3.11.2024

Why the Emerging Church Movement Failed: Part 3, When Evangelism Became Deconstruction

As a series reminder, do check out the Emerged podcast hosted by Tony Jones and Tripp Fuller, their oral history of the emerging church movement (webpage here, Apple podcast here, and Spotify here).

So, why did the emerging church movement struggle to establish churches? Why did it become a largely online and conference-centric movement only to disappear into the ether? 

What happened to the church in the emerging church?

To be fair, some churches were planted and continue to thrive. And as I pointed out in the first post, many evangelical churches were shaped by the emerging church movement and continue to reflect its enduring legacy. So, the emerging church movement didn't vanish without leaving any ecclesial trace. 

Still, beyond these lingering impacts, the "emerging church" largely vanished. Why?

Recall, one of the central features of the emerging church movement was its engagement with post-modernity. At the start of the movement, this engagement had an evangelistic and missional thrust: How can we reach our post-modern culture where suspicions of meta-narratives and institutional authority are prevalent? Simply put: How do we evangelize in a post-modern culture?

However, very quickly it became apparent that many of the leaders within the emerging church weren't really thinking about evangelizing a post-modern culture but were, instead, proclaiming a post-modern Christianity. An example here would be the trajectory of the work of Peter Rollins.

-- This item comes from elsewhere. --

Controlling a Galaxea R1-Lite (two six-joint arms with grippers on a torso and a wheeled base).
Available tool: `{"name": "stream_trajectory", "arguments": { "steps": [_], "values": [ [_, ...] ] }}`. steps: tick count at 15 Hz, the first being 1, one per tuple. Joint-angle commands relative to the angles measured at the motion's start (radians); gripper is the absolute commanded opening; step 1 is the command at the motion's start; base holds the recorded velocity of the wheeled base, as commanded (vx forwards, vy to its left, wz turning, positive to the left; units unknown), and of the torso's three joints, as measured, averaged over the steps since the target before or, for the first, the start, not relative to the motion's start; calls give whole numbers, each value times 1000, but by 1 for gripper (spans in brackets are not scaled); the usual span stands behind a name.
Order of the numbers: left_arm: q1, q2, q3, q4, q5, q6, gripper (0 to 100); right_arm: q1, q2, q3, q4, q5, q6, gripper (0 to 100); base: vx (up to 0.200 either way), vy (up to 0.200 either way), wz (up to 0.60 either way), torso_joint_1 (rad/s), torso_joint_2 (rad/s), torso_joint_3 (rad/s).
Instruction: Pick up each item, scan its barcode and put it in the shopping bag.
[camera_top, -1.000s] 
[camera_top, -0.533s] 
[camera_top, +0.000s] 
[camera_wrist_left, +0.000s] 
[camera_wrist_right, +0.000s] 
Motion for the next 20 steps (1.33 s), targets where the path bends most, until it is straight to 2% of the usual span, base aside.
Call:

At the start, Peter's work in his book How (Not) to Speak of God was a very helpful intervention in helping us talk and think about God in a post-modern context. (I loved that book.) But as Peter's work progressed deeper into Christian a/theism it became what he called, "pyrotheology," a call for the wholesale deconstruction and demolition of Christian faith. A "burn the house down" approach to faith. All metaphysical convictions had to be jettisoned.  

As I described in Part 1, the emerging church conversation began by trying to help GenX and Millennial Christins live with doubt, and even leverage those doubts toward good outcomes. But "learning to live with doubt" eventually morphed into what we today call "deconstruction," the active tearing down of previously held convictions and beliefs.

To be sure, as I've shared many times, deconstruction is a healthy and vital process in our faith development. We all have to leave behind beliefs which are broken, unhealthy, or immature. But it shouldn't be a surprise to anyone that it's very hard to plant and grow thriving churches around a bunch of people who are deconstructing. This isn't rocket science. There has to be some positive belief and conviction at the heart of your church. A church built upon negation isn't going to be around very long. Feel free to evangelize people into nothingness. Go ahead and burn it all down. But while people might buy books or pay money to come to a conference centered on deconstruction, as general rule people don't show up on Sunday mornings to worship a void.

In hindsight, the outcome was predictable. When evangelism was replaced with deconstruction within the emerging church movement any attempted ecclesiology was going to fail. You can't build churches upon deconstruction. 

What deconstruction can and did create were spiritual seekers. In fact, many leaders and followers of the emerging church movement would today be much more comfortable describing themselves as a "spiritual seeker" than as a Christian. But when "Christians" became "spiritual seekers" nothing interesting or distinctive was going to be left of the movement. Spiritual seekers are dime a dozen. 

So, that's another part of why the emerging church movement failed. The emerging church deconstructed itself out of existence to dissipate into the haze of our "spiritual but not religious" culture.